■ **Task to complete**
Only the stretch of the listing below that runs from the line with "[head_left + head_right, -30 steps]" through the line with "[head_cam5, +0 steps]" is to be printed, exactly and with both ends.

■ **Records shown**
★ ★ ★ ★ ★ ★ ★

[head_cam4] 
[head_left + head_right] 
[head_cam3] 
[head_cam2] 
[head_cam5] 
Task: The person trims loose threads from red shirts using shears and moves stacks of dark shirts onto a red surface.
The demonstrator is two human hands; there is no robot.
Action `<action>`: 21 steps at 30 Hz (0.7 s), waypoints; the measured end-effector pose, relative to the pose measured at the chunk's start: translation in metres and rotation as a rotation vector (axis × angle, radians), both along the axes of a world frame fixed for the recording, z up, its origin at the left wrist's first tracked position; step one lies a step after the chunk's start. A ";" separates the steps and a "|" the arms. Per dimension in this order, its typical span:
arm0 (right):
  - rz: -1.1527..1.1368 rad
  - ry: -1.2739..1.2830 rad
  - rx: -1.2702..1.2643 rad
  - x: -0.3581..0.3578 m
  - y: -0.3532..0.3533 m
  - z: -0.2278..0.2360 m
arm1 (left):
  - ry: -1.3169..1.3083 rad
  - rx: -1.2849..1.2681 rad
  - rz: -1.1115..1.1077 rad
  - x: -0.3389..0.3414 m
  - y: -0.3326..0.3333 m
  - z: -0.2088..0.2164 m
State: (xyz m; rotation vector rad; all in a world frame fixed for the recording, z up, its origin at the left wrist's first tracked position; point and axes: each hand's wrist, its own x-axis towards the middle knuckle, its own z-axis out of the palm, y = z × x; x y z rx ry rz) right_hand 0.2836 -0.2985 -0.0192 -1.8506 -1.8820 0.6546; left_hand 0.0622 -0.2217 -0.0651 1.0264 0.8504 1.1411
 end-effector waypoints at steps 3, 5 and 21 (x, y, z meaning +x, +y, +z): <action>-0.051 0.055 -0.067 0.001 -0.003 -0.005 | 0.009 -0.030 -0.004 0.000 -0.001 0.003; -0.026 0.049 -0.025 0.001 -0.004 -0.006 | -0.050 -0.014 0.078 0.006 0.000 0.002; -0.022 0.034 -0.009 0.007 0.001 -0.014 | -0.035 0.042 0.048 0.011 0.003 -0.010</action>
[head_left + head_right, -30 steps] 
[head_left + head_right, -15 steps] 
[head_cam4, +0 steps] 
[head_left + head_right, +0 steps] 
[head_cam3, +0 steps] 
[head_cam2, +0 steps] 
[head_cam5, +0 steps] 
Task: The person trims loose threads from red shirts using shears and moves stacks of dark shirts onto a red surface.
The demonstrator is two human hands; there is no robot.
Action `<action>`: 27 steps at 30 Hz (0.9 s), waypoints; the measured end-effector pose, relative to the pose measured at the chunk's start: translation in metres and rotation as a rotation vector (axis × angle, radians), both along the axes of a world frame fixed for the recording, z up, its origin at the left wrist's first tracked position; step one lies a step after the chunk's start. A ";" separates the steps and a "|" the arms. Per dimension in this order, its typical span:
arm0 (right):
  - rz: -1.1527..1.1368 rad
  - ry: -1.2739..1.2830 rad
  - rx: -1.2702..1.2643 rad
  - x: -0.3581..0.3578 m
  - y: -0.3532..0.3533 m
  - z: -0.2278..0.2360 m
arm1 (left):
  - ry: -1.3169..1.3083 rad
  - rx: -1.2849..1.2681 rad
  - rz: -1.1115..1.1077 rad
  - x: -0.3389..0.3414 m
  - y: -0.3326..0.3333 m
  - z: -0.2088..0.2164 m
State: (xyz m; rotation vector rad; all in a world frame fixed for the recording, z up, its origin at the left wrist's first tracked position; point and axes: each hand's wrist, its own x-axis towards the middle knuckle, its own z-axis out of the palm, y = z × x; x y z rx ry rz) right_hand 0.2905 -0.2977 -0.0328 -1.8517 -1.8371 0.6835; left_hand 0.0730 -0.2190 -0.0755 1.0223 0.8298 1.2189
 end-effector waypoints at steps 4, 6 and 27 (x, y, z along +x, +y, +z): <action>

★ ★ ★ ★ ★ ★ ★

■ **Solution to the exercise**
[head_left + head_right, -30 steps] 
[head_left + head_right, -15 steps] 
[head_cam4, +0 steps] 
[head_left + head_right, +0 steps] 
[head_cam3, +0 steps] 
[head_cam2, +0 steps] 
[head_cam5, +0 steps] 

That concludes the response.